▶ **Description of the task**: Each line in the records below, from the one that contains "white t shirt: (+24, -21, +4) cm, 32 cm away" to the one that contains "pink pencil cup: (-5, +62, +4) cm, 62 cm away", should be reproduced exactly, the first and last included.

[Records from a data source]
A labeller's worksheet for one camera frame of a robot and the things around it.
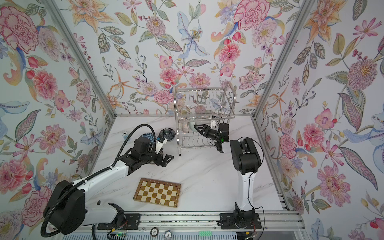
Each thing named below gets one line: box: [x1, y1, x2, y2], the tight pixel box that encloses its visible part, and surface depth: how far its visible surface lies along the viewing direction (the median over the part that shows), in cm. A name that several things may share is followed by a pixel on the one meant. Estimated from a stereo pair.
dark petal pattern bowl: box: [159, 128, 176, 141], surface depth 109 cm
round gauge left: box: [150, 227, 159, 237], surface depth 73 cm
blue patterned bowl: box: [141, 132, 154, 142], surface depth 106 cm
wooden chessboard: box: [133, 177, 182, 208], surface depth 82 cm
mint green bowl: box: [188, 121, 198, 133], surface depth 102 cm
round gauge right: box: [164, 230, 172, 240], surface depth 68 cm
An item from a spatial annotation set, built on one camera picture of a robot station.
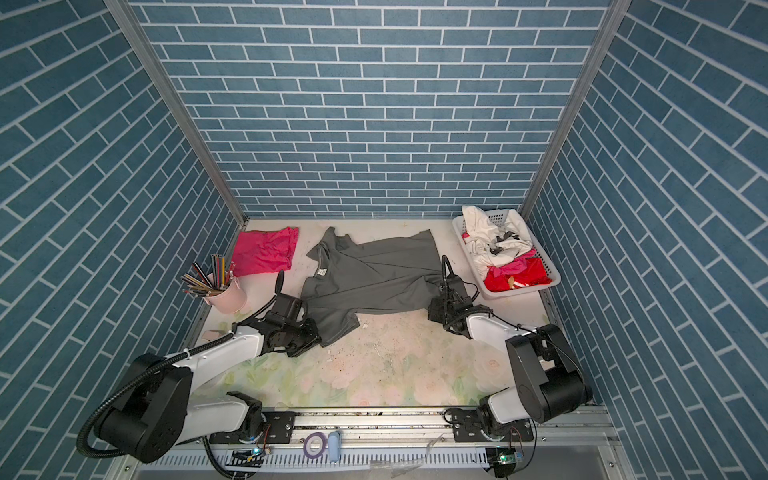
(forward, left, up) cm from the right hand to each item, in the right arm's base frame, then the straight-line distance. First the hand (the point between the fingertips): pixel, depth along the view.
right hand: (432, 306), depth 94 cm
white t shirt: (+24, -21, +4) cm, 32 cm away
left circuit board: (-43, +43, -4) cm, 61 cm away
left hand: (-12, +32, -1) cm, 34 cm away
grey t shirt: (+9, +28, -1) cm, 29 cm away
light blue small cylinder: (-39, +22, +1) cm, 45 cm away
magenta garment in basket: (+13, -26, +7) cm, 30 cm away
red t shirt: (+11, -32, +5) cm, 34 cm away
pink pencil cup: (-5, +62, +4) cm, 62 cm away
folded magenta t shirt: (+16, +63, +3) cm, 65 cm away
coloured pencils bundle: (-4, +70, +10) cm, 70 cm away
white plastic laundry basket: (+37, -25, +5) cm, 45 cm away
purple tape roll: (-39, +25, -1) cm, 46 cm away

▶ **Solution for this exercise**:
white t shirt: (+24, -21, +4) cm, 32 cm away
left circuit board: (-43, +43, -4) cm, 61 cm away
left hand: (-12, +32, -1) cm, 34 cm away
grey t shirt: (+9, +28, -1) cm, 29 cm away
light blue small cylinder: (-39, +22, +1) cm, 45 cm away
magenta garment in basket: (+13, -26, +7) cm, 30 cm away
red t shirt: (+11, -32, +5) cm, 34 cm away
pink pencil cup: (-5, +62, +4) cm, 62 cm away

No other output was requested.